When I was in high school I bought a TV with my very first paycheck from a job outside working for Mom and Dad. I hooked up a VCR and my stereo to my new TV. (Yes, I said VCR!) and one of the first movies I ever had was the high-school-graduation-flick Can't Hardly Wait, on VHS, of course. I remember watching it with Mom and her being just as entertained as I was by the film. I think I even had to start it over from the beginning so that she could watch the whole thing with me. It's funny how you remember things, because I also remember that she had been doing something, and that it was the middle of the afternoon, and she just stopped and sat down to watch the movie with me.

Sometimes, when Mom's desk was just inside the doorway of their small home office, and she could watch what I was watching on TV in the living room, she would--at least you'd think--be endlessly clicking the keys on the keyboard or calculator and doing her work, and suddenly stop to ask, "What the hell are you watching?"

"Buffy, the Vampire Slayer," I'd said one day when Mom looked at me particularly incredulously. Even years after it had originally aired, I had still not seen every episode, and it was back-to-back Buffy on FX. I hadn't really expected that Mom was paying attention to what I was watching, and I was surprised that she, indeed, was actually watching what was on from the other room.

One day, a weird indy Brendan Frasier movie was on, and I happened to be watching it's awesomeness, when Mom suddenly plopped down on the couch beside me and said, "What's this called? It's good!"

To this day I can't remember the name of that movie, but we watched the rest of it together, and both agreed that it was a great movie, and wished we could get our hands on our own copy.

Sometimes when you try to hold on so hard to all the great memories you had with someone who's gone now, it's difficult to remember how the smallest things were great too. We used to watch Mama's Family after I got home from school. It wasn't something that we were trying to plan to do together, but it just happened. Mom would be popping the popcorn when I came in the door, and then we'd sit together in the living room and watch TV and eat popcorn.

One of the best gifts Mom ever bought for Anna-Lee was the Hello Kitty popcorn popper. We still use it today. And I cook popcorn and watch TV and movies with the girls. I don't really think about it when I'm doing it, but the things that I still cherish about the time I had with my mother are things that I try to do with my children. Without realizing it, I am creating lasting memories with my daughters just by watching a movie and eating popcorn with them. One day they're going to look back and say, "You remember when we watched Brave a million times with Mom? I think it was her favorite Disney movie!"
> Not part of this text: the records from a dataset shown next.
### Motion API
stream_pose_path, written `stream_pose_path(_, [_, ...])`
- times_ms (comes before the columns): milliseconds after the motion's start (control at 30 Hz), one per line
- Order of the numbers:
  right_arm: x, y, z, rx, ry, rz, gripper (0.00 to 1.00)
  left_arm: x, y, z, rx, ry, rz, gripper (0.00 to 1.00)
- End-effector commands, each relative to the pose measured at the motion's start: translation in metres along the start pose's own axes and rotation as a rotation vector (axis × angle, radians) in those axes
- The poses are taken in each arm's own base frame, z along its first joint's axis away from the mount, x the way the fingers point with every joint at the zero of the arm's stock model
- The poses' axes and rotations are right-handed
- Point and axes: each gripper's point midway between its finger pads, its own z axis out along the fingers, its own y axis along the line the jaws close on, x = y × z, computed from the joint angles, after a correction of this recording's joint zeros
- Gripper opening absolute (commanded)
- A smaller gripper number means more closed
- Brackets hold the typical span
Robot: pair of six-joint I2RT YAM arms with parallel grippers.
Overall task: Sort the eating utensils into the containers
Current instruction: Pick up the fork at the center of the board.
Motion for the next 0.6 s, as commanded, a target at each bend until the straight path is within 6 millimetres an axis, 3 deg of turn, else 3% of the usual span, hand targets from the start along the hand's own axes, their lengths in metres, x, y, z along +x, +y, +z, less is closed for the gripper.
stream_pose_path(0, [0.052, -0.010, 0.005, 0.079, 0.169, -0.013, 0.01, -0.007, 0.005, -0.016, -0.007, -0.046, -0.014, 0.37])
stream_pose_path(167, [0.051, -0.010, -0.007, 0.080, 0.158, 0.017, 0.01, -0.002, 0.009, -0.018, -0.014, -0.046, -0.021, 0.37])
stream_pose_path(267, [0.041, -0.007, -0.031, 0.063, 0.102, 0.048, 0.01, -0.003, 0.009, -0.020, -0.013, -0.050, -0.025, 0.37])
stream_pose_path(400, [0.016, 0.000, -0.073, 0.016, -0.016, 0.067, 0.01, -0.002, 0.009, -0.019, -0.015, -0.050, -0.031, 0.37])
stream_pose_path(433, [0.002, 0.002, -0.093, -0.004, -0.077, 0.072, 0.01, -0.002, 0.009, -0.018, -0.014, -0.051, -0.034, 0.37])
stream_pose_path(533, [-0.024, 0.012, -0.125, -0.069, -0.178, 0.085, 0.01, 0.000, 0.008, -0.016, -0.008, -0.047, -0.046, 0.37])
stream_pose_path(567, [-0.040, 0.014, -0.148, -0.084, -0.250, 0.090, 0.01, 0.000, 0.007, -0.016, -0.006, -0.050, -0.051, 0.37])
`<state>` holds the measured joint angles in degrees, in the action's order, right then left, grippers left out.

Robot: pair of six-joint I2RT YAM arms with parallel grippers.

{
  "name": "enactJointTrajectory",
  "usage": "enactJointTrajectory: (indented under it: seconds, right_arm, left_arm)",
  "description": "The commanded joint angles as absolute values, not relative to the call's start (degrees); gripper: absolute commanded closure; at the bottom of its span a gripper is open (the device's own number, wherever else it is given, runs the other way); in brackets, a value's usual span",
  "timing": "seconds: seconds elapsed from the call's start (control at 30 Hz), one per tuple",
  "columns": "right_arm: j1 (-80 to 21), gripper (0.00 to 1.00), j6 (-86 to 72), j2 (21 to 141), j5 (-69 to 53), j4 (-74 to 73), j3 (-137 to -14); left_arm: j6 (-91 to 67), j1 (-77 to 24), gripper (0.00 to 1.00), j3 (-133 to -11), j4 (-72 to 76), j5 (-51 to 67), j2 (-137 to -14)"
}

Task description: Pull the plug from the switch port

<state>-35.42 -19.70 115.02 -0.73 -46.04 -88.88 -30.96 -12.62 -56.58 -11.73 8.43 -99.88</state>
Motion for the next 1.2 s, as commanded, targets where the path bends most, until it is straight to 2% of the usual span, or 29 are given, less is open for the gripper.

I read an article this week from Scientific American Mind, I think, about sleep being key to helping sever the links to painful, traumatizing memories; and that people with PTSD have problems with those links being severed during REM sleep. Makes sense, I guess. You should totally Google it and read the article. Considering everything, I guess I'm just lucky to have the memories at all, good and traumatizing. For all the bad shit that we had to deal with, that I saw, heard, and experienced as our Mother's life came to a close, I still have so many good memories with my Mother. I can't be fixed. I know that now. I'm super sad about my Mom dying, and I probably always will be, but I refuse to wallow in it anymore.

There will be days when I will be upset, of course, but I'm choosing to let go. Now we will just have to wait and see if I actually can.